# Do pits have underbites?? medium coats??



## bJb

I have a dog that I think is mixed with a pitbull or maybe it's a full pitbull. He has about a 4mm underbite. Do pits have underbites? Also his coat is a little longer than some of the pits that I've seen. Is this possible in a full pit?


----------



## MISSAPBT

Correct me if i am wrong but any dog can have underbite and overbite, just like any human can have clef lip, underbite doesn't mean your dog is a certain breed  And there coats are glossy and smooth, close, and moderately stiff to the touch


----------



## bJb

*Pits*

Well I've been on google and I saw articles that said that pits don't have underbites when their pure breed. Maybe I read the wrong information. Check out my profile and tell me what do you think about my pup. Does he look like a pit? Does the type of coat matter? His coat was a little longer than the pits I run across


----------



## aimee235

Just because it has an underbite doesn't mean it's not a pit bull. He's really cute and looks like a pit but you can never be certain.


----------



## bJb

*Pits*

What about the block head? Do all pits have that trait?
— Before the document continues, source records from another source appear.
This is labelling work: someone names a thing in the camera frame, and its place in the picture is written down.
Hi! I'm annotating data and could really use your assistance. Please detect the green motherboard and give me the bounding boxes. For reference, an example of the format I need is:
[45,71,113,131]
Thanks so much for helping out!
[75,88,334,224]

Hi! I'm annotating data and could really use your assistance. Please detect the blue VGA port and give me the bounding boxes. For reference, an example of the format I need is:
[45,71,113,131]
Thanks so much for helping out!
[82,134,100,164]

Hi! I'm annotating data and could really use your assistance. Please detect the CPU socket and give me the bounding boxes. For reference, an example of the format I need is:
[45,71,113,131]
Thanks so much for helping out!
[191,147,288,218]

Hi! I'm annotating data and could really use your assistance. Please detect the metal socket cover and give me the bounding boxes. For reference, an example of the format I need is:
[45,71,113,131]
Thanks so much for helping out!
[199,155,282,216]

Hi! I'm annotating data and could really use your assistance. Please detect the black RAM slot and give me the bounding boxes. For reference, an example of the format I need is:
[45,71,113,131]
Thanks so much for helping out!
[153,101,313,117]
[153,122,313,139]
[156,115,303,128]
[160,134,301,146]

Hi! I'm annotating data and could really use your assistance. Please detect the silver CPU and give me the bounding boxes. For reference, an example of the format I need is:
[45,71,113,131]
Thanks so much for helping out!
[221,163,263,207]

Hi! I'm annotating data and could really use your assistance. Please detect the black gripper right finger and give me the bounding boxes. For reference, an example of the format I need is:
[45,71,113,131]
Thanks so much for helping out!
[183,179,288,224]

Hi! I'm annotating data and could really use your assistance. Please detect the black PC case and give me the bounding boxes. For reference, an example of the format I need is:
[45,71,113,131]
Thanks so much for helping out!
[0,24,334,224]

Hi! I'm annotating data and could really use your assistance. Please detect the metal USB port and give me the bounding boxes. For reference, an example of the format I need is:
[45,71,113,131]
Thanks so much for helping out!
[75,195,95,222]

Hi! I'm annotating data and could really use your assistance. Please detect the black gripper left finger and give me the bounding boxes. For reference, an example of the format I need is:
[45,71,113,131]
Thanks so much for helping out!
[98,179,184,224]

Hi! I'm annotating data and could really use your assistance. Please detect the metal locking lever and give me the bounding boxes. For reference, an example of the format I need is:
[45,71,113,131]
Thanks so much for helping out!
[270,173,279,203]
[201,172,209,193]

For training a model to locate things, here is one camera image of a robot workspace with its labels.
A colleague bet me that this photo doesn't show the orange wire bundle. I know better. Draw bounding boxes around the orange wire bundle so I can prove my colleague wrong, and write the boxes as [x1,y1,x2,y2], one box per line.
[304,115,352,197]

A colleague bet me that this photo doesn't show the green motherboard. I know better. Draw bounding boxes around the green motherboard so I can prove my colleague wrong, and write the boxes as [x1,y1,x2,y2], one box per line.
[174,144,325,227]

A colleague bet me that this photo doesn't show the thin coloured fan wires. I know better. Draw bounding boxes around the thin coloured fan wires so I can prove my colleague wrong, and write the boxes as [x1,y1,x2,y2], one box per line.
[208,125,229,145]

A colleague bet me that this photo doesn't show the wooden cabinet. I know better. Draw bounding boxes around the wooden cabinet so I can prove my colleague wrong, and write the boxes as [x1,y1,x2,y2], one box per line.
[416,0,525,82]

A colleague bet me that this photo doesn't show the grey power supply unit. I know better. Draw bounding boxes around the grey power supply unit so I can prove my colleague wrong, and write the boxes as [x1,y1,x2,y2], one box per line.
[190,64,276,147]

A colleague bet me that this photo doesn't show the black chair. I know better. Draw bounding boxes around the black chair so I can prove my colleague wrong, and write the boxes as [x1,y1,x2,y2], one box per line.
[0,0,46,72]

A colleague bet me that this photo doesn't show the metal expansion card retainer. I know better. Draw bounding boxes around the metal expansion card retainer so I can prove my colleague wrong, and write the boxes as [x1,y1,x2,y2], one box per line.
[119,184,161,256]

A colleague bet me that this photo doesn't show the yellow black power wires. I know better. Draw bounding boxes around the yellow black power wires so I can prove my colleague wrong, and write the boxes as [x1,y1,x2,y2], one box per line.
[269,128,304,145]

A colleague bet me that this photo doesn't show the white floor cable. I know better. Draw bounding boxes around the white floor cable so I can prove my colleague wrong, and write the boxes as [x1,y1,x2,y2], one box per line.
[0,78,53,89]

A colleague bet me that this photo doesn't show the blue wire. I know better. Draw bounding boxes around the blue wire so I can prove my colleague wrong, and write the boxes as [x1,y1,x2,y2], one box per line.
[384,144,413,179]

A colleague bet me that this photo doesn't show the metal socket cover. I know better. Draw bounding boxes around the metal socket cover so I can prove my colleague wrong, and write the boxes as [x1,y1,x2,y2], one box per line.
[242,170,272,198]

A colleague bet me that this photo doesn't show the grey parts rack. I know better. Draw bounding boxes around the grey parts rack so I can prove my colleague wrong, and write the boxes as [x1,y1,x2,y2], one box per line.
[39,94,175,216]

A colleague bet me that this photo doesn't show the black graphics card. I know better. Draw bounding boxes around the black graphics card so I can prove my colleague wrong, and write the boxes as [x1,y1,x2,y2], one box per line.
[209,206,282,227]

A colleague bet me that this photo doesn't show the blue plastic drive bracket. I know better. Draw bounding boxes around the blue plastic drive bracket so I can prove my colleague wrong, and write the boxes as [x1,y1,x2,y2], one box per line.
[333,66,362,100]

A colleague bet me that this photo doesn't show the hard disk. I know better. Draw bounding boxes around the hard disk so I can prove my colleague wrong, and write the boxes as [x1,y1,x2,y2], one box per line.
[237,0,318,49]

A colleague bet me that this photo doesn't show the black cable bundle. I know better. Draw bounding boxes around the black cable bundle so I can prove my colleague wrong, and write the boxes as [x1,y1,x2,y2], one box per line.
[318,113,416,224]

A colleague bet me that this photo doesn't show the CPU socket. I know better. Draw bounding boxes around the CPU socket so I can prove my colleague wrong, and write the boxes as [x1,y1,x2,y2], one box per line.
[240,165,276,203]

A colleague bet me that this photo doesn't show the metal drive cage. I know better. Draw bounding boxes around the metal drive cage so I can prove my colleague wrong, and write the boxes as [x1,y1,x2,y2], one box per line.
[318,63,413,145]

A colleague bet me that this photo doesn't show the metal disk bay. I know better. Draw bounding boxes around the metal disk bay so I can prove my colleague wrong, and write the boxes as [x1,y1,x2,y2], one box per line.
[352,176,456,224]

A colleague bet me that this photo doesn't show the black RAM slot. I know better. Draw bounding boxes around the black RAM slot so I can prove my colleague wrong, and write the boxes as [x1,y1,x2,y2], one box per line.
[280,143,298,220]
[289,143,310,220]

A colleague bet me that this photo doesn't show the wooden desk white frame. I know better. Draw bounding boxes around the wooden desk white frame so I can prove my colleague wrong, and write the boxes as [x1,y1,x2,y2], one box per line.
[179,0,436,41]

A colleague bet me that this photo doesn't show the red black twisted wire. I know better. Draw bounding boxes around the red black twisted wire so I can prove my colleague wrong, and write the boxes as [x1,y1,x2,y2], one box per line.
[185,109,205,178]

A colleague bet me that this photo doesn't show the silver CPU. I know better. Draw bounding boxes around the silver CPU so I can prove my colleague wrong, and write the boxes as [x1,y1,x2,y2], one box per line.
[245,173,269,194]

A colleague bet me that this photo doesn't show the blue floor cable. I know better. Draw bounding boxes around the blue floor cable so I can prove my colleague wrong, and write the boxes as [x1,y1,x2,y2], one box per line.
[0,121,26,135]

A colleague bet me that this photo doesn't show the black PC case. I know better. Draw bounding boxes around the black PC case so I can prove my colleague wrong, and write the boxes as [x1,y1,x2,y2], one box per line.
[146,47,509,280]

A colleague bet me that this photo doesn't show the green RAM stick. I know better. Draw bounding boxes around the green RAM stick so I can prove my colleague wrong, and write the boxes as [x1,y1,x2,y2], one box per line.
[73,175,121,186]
My puppy doesn't have a block head but his head is kind of big


----------



## Nizmosmommy

as said any type of dog can have an underbite.
and most have bigger heads but I've seen some that don't.
maybe you just have a pit mix.
we have a pit lab with longer fur,
and he's awesome.


----------



## bahamutt99

A Pit Bull can have an underbite. I've known some personally that had them. Its actually quite a common fault in the breed, and doesn't mean impurity. As for a longer coat, that's a harder sell with me. Every APBT I've ever met has had a short coat. Sometimes their coats are more dense, but never noticeably longer. If, for example, I saw an "APBT" that had a coat the length of a Labrador's, I would suspect its purity.


----------



## MISSAPBT

bJb said:


> What about the block head? Do all pits have that trait? My puppy doesn't have a block head but his head is kind of big


LOL no no i think the picture you have in your head is the steriotype for a pitbull heres a site to check on on confirmation of the APBT American Pit Bull Terrier Network Pit Bull Encyclopedia A to Z about the APBT
There will be no way to say your pup is a pure without proof of liniage.
but im sure you will love him the same if hes not 

Ive ben told that undershot and overshot is a inbreeding fault is that true people?


----------



## FloorCandy

It's not necessarily an inbreeding fault, even some very responsible breeders will see it from time to time in any breed, however, that dog would not be bred. I think underbite is very common in poorly bred bullies because many breeders mix in EB to get the shorty bull look, and EBs have underbites. BYBers will make up excuses for these types of faults because they tend to be more common in BYB stock and they dont want to admit they have a mixed dog in their program, so they will say the fault is because of linebreeding, I mean you need to make sacrifices if you want to see Juan Gotti 9 times in 6 generations right?  However, any dog, mixed or pure can have an underbite. I mean my brother has perfect teeth, and I wore braces for like 7 years lol, just the luck of the draw. In good breeding programs you will see it less, because responsible breeders sell pups to pet homes on spay neuter contracts when they have a fault, so it doesnt continue to show up.


----------



## PeanutsMommy

Peanut has the underbite fault.


----------



## MISSAPBT

Evo had a pup with an underbite hes so cute tho


----------



## performanceknls

Under bites are not the end of the world and some famous pit dogs had under bites. The UKC sees it more of a fault than the ADBA. I know many UKC CH's and GR CH's with under bites and the same goes for the ADBA. While it is_ undesirable _it does not really affect the function of the [] dog and what it was originally bred to do. Some dogmen had said it gave a stronger bite, I will have to try and find that article I read about it, it is on gamedog.com.
I have a few dogs with under bites and all are pets with the exception of Typhoon. IMO her bite is not pretty but she has done well in the ADBA including a 1st in a large class of bitches. She also has the best grip out of any of my dogs in Schutzhund. She has a nice deep full grip and the under bite does not get in the way of he work. As far as breeding goes I have no clue she is still a pup and has not proven her self worthy of breeding. She would have to turn out exceptional dog and pass all other health tests before I would consider it.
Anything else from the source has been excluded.